At $373K$ , a gaseous reaction $A \to 2B + C$ is found to be first-order. Starting with pure $A$ , the total pressure at the end of $10\min $ was $176mmHg$ and after a long time when $A$ was completely dissociated, it was $270mmHg$ . The pressure of $A$ at the end of $10\min $ was
A.$94mmHg$
B.$47mmHg$
C.$43mmHg$
D.$90mmHg$

Answer 1

Hint:
Differential rate laws are used to describe the events occurring on a molecular level during a reaction whereas integrated rate laws are used for determining order of reaction and the value of rate constant during experimental conditions.

Complete step by step answer:
The given reaction is a first-order reaction. A reaction whose rate is dependent on the concentration of only one reactant is called a first-order reaction.
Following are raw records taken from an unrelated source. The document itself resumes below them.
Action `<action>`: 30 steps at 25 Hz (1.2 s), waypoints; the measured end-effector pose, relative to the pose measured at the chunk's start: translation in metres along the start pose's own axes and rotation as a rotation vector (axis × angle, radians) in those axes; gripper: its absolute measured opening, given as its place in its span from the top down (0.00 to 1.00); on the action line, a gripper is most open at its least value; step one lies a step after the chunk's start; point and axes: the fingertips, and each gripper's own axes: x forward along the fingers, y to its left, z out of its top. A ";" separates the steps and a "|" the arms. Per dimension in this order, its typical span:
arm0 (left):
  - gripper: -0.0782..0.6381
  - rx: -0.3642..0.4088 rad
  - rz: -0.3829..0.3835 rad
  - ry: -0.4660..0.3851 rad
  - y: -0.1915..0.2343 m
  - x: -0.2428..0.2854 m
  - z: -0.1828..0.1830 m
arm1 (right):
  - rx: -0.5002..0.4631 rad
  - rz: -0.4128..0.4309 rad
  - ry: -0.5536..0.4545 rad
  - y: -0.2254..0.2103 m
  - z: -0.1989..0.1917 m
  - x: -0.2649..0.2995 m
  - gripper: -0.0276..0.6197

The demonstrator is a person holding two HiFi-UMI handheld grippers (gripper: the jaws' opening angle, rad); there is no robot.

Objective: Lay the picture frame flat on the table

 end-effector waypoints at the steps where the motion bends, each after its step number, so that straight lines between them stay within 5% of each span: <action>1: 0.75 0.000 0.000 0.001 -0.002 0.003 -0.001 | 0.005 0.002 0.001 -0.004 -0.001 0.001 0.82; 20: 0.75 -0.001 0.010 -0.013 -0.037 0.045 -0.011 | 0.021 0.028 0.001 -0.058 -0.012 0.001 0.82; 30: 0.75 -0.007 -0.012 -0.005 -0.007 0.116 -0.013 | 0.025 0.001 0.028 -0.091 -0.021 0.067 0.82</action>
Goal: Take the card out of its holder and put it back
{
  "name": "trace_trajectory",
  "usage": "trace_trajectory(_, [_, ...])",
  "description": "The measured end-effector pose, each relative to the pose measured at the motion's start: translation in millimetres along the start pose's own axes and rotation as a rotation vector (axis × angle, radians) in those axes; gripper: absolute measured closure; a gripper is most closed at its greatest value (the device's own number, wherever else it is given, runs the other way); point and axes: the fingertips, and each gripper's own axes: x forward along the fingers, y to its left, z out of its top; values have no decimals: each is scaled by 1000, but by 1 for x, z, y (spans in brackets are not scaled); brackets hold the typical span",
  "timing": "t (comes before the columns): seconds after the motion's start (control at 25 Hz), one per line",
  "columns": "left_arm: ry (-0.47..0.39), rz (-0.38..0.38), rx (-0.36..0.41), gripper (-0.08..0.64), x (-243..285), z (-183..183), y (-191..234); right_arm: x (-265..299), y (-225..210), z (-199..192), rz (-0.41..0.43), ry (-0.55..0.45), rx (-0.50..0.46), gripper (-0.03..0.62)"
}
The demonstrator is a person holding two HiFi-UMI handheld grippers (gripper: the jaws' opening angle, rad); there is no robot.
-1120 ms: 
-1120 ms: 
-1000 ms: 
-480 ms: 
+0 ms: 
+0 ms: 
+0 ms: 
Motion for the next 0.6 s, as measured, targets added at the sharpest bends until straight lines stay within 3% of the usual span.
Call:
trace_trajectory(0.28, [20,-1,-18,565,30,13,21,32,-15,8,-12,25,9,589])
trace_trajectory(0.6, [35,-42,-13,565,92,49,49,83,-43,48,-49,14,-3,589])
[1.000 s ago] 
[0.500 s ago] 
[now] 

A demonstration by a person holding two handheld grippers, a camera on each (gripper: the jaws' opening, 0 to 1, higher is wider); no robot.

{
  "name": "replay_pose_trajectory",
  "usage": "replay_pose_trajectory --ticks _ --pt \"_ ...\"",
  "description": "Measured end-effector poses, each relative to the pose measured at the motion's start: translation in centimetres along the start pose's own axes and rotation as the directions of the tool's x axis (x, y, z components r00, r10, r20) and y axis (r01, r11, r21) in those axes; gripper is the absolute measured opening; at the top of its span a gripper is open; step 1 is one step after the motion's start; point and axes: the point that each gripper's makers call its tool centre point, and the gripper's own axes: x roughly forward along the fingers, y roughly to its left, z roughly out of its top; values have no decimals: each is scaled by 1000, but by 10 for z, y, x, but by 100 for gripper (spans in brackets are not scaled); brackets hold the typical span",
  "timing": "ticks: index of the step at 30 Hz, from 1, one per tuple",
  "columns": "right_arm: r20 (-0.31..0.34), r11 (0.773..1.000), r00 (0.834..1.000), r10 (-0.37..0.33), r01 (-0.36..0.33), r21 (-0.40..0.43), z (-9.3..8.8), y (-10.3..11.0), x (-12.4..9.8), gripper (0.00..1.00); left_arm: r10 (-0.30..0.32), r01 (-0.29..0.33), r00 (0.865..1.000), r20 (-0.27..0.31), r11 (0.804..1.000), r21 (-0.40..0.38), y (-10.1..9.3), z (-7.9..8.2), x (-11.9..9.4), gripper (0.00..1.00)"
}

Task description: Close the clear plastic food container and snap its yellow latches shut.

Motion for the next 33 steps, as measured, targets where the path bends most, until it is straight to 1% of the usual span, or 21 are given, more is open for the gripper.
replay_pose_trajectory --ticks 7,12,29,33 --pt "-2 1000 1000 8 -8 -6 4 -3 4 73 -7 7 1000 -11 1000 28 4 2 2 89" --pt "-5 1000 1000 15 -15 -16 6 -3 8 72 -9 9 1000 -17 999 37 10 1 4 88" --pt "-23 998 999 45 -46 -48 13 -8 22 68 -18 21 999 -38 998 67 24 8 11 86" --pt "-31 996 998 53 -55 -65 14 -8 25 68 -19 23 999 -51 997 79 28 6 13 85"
Now in the given reaction,
$A \to 2B + C$

At time $ = 0$	$x$	$0$	$0$
At t $ = 10\min $	$x - y$	$2y$	$y$

Let $x$ be the pressure of $A$ . Then the pressure of $B$ and $C$will be zero since at zero time there will be no product formation.
Then after $10\min $ , if pressure of product $C$ is considered as $y$ , then pressure of $B$ wil be $2y$ and that of $A$ will be $x - y$ . It is given that the pressure after $10\min $ is $176mmHg$ .
So, total pressure $ = (x - y) + 2y + y = 176mmHg$
$x + 2y = 176mmHg$ ……(i)
Now it is given that after $100\min $ the pressure when$A$ is completely dissociated is $270mmHg$ .
So, $A \to 2B + C$

At t $ = 100\min $

$0$

$2x$

$x$

Since $A$ is completely dissociated the pressure of $C$ will be equal to the initial pressure of $A$ which will be $x$ . and that of $B$ will be $2x$ .
So, $0 + 2x + x = 270mmHg$
$3x = 270mmHg$
$x = 90mmHg$
Substituting this value in equation (i),
$x + 2y = 176mmHg$
$90 + 2y = 176$
$2y = 176 - 90$
$2y = 86$
$y = 43mmHg$
Now we know that at the end of $10\min $ the pressure of $A$ is $x - y$ .
Substituting values of $x$ and $y$ we get,
Pressure of $A$ $ = x - y = 90 - 43 = 47mmHg$
So the correct option is B.

Note:The rate law equation for first order reaction is $k = \dfrac{{2.303}}{t}\log \dfrac{a}{{a - x}}$ Where $k$ is reaction rate coefficient, $t$ is the time, $a$ is the initial concentration of reactant and $a - x$ is concentration of reactant left behind after time $t$ .
-The unit of $k$ is $tim{e^{ - 1}}$ .
-The unit of $k$ varies for every order of reaction.